Полученные образцы анализировали методом MTTтеста. Для этого сухой реагент МТТ (3‑(4,5‑Dimethylthiazol2‑yl)‑2,5‑Diphenyltetrazolium Bromide; ServiceBio, Китай) растворяли в концентрации 5 мг/мл в 1× растворе PBS (Phosphate Buffered Saline, фосфатно‑солевой буфер, ServiceBio, Китай). Затем 1 мл стокового раствора МТТ (5 мг/мл) смешивали с 9 мл культуральной среды (рабочая концентрация МТТ — 0,5 мг/мл). После 24 ч экспозиции с исследуемыми металлическими порошками из всех лунок аккуратно удаляли среду с помощью вакуумного аспиратора и добавляли в каждую лунку по 100 мкл рабочего раствора МТТ (0,5 мг/мл). Инкубировали 2,5 ч в СО₂инкубаторе. С помощью вакуумного аспиратора удаляли раствор и добавляли по 100 мкл DMSO (ServiceBio, Китай). Инкубировали 15 мин на радиальном шейкере (100 об./мин).

Исследовали в микропланшетном ридере (Alsheng AMR‑100, Китай) оптическую плотность каждого образца на длине волны 540 нм (референтная длина волны — 750 нм). Жизнеспособность вычисляли по формуле %Vi = (100 × ODe)/ODb, где ODe — значение оптической плотности исследуемых образцов, ODb — среднее значение оптической плотности отрицательных контролей. За отрицательный контроль принимали интактные клетки, культивируемые в тех же условиях, но без добавления металлического порошка. Дополнительные контроли (контроль адсорбции порошка с клетками без MTT, контроль адсорбции порошка с MTT без клеток, контроль адсорбции с DMSO без клеток) использовали для выявления неспецифичного связывания компонентов MTT‑теста с частицами порошка. Если в каком‑либо из дополнительных контролей регистрировали оптическую плотность, превышающую 5% от значений отрицательного контроля, соответствующую концентрацию порошка исключали из анализа как дающую ложноположительный результат. Во всех представленных в работе случаях значения дополнительных контролей не превышали указанного порога. Все измерения выполняли в трех технических повторностях [20].

Исследование in vivo

Экспериментальное исследование проводили на базе вивария ФГБОУ ВО УГМУ Минздрава России с использованием четырех половозрелых самцов кроликов породы Советская шиншилла. В исследование включали клинически здоровых животных в возрасте 6–9 месяцев, массой тела 2,0–3,5 кг, прошедших карантинизацию и ветеринарный осмотр с подтверждением нормальных клинико‑лабораторных показателей. Содержание животных осуществляли в соответствии с требованиями ГОСТ 33216‑2014 и рекомендациями FELASA.

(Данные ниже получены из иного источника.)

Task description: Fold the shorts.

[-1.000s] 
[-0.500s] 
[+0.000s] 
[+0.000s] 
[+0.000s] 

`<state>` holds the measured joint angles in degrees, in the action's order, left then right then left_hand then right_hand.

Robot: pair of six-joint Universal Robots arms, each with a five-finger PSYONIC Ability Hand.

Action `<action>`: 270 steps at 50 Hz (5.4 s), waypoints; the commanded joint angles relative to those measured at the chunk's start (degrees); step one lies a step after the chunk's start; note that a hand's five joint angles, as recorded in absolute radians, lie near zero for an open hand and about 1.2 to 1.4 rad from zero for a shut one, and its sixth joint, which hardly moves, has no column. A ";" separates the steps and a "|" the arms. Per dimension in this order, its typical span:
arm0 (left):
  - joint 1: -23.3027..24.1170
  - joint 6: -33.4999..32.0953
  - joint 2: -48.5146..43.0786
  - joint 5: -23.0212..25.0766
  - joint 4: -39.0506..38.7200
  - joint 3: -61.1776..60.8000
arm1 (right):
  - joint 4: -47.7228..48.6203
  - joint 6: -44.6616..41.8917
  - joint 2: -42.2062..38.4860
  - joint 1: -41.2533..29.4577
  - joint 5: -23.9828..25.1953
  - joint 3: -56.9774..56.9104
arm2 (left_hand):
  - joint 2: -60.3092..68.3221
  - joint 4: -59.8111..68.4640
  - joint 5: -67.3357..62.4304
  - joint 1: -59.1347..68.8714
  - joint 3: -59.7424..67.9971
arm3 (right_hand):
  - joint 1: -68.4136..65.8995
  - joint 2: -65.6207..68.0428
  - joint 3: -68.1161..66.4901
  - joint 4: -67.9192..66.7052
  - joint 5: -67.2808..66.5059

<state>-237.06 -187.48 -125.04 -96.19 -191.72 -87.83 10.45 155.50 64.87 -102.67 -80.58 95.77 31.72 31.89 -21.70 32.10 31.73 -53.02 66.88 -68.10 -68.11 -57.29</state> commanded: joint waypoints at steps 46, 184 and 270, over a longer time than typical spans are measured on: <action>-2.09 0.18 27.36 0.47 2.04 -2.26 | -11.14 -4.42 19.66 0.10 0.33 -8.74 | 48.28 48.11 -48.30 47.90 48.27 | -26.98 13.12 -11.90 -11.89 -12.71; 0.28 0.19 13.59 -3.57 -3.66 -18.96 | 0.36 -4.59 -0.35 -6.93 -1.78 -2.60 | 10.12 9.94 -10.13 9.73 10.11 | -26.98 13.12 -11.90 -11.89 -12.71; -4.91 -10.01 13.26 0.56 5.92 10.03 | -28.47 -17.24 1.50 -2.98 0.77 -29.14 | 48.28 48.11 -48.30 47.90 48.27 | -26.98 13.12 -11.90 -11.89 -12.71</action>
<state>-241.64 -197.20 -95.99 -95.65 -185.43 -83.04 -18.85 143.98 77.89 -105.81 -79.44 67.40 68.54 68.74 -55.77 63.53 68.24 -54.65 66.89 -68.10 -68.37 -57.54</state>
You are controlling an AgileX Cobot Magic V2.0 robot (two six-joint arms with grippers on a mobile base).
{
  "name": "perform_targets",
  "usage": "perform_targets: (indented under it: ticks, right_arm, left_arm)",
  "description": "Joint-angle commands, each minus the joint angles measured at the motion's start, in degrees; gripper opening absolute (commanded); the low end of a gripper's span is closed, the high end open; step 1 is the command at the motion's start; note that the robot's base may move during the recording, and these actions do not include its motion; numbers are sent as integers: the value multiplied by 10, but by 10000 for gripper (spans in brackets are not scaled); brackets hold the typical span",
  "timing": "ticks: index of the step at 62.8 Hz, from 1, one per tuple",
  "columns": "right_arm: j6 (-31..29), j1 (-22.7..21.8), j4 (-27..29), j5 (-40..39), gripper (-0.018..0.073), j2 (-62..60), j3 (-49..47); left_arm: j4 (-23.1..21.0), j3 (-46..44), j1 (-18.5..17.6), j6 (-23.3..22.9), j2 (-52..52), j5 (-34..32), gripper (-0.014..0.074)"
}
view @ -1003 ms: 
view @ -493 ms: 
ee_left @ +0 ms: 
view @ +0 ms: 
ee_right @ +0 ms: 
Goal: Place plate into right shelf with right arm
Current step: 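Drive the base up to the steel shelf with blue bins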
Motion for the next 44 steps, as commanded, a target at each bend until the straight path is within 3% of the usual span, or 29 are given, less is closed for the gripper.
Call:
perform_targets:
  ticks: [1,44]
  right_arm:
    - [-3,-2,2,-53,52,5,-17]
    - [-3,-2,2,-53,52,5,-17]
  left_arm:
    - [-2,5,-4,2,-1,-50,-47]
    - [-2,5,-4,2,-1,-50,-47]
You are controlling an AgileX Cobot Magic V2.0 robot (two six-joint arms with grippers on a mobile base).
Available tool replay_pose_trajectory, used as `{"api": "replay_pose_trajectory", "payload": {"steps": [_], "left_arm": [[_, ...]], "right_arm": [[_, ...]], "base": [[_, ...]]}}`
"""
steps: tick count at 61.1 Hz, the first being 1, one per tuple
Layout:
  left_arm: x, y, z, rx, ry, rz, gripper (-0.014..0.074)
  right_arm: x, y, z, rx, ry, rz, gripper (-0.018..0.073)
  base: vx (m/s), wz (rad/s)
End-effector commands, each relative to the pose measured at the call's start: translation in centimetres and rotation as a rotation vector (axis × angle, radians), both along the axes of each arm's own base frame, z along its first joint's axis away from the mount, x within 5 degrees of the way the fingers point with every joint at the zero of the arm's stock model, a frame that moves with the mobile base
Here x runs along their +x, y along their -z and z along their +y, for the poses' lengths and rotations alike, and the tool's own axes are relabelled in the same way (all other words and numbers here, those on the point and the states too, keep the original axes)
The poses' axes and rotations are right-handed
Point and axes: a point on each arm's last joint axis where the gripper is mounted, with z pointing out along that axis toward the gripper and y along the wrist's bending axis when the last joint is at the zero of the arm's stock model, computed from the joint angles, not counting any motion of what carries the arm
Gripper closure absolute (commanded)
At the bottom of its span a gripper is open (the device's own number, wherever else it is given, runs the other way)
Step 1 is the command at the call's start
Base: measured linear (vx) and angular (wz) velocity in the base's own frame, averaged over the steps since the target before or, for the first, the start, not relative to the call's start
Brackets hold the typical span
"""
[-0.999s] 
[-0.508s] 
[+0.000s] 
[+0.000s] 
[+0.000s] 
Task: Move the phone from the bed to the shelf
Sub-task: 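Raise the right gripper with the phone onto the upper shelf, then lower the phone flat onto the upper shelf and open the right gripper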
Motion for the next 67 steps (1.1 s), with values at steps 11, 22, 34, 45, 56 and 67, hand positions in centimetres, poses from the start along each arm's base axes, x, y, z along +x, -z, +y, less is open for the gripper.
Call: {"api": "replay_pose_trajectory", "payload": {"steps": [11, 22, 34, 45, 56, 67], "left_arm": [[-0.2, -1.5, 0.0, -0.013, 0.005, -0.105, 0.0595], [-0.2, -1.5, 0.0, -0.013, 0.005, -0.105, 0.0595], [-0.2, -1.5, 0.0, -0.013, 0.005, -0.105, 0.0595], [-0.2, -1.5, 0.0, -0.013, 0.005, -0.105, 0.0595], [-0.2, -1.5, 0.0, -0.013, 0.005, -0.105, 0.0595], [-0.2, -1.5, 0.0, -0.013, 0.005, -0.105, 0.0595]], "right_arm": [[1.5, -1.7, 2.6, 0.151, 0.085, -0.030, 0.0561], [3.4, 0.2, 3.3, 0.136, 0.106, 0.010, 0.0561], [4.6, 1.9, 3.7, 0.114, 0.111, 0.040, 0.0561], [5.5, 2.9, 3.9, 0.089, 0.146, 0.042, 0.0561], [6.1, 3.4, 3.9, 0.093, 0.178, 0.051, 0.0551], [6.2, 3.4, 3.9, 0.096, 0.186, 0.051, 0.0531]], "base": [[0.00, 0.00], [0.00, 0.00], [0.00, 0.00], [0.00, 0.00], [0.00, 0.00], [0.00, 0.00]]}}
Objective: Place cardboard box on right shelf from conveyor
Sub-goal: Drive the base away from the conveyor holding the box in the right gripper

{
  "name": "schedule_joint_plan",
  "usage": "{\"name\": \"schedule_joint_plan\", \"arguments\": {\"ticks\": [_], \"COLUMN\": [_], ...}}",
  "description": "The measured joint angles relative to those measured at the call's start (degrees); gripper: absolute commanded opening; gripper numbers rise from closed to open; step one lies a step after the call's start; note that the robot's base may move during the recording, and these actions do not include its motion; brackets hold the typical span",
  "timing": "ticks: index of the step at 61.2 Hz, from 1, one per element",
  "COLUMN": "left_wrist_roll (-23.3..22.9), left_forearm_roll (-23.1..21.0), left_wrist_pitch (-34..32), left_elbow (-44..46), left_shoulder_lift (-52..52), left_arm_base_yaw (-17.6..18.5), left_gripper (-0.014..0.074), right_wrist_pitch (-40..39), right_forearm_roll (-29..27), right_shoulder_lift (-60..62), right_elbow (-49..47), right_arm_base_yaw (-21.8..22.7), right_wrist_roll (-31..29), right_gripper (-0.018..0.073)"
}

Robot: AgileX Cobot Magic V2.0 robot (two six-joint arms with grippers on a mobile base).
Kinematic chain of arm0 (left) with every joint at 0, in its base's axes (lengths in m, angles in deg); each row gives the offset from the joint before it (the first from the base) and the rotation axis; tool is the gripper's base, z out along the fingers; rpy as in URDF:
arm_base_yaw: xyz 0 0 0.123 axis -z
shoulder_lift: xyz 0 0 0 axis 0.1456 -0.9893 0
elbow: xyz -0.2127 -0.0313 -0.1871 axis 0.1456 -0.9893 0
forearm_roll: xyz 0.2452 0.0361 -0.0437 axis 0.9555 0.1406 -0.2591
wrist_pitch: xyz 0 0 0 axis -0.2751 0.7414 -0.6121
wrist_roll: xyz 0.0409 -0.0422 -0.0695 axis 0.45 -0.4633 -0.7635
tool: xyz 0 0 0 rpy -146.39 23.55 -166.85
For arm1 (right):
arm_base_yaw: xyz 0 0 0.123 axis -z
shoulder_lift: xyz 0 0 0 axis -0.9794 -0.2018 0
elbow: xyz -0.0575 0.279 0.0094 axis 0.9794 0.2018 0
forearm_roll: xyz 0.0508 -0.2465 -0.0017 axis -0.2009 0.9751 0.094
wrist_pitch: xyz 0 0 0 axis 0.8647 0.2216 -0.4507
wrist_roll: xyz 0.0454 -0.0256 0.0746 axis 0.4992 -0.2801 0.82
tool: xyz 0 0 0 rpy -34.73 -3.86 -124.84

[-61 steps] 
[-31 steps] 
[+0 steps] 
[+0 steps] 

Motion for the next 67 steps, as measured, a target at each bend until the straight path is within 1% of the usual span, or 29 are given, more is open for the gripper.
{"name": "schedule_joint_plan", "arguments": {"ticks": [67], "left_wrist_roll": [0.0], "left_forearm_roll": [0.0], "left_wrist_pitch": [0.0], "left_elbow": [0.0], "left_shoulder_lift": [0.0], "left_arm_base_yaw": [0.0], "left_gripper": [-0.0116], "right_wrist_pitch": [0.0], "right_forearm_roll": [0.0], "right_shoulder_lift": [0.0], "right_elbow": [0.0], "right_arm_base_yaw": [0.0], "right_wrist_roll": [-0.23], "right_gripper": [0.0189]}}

Размер выборки (n = 4) обусловлен пилотным характером исследования и был минимально достаточным для оценки локальных и системных реакций на имплант у конкретного организма. С целью увеличения количества экспериментальных точек импланты устанавливали билатерально (в правую и левую нижние конечности одного и того же кролика).

В качестве исследуемых образцов использовали Zn– Mg‑импланты с процентным содержанием Mg 0,5, 1, 1,5 и 2 мас.%, цилиндрической формы, диаметром 1,5 мм и высотой 8 мм. Перед применением импланты стерилизовали в сухожаровом шкафу при температуре 180 ° в течение 60 мин.

Оперативное вмешательство

Операции выполняли под общей анестезией, индуцированной внутримышечным введением препарата Zoletil 100 (производитель Virbac Sante Animale) в дозе 10 мг/кг. Во время вмешательства осуществляли мониторинг частоты дыхания и сердцебиения. Животное фиксировали на операционном столе в положении на боку (со стороны вмешательства). С нижних конечностей животных предварительно удаляли шерстяной покров с помощью электротриммера, затем последовательно обрабатывали область вмешательства 70%‑м этанолом и раствором повидон‑йода (ЗАО «Эгис Фармацевтический завод», Россия).

По медиальной поверхности в проекции проксимального метафиза большеберцовой кости выполняли продольный кожный разрез длиной 3–4 см. После послойного рассечения мягких тканей визуализировали проксимальный метафиз. На медиальной поверхности метафиза на расстоянии 6–8 мм от суставной щели гравером со стерильным цилиндрическим бором диаметром 1 мм формировали кортикально‑губчатый дефект диаметром 1,5 мм, глубиной до противоположного кортикального слоя. Сверление осуществляли под постоянным охлаждением стерильным физиологическим раствором для предотвращения термического повреждения костной ткани. Имплант погружали в сформированный дефект до упора в противоположный кортикальный слой кости. Во всех случаях была достигнута плотная механическая фиксация импланта (рис. 2).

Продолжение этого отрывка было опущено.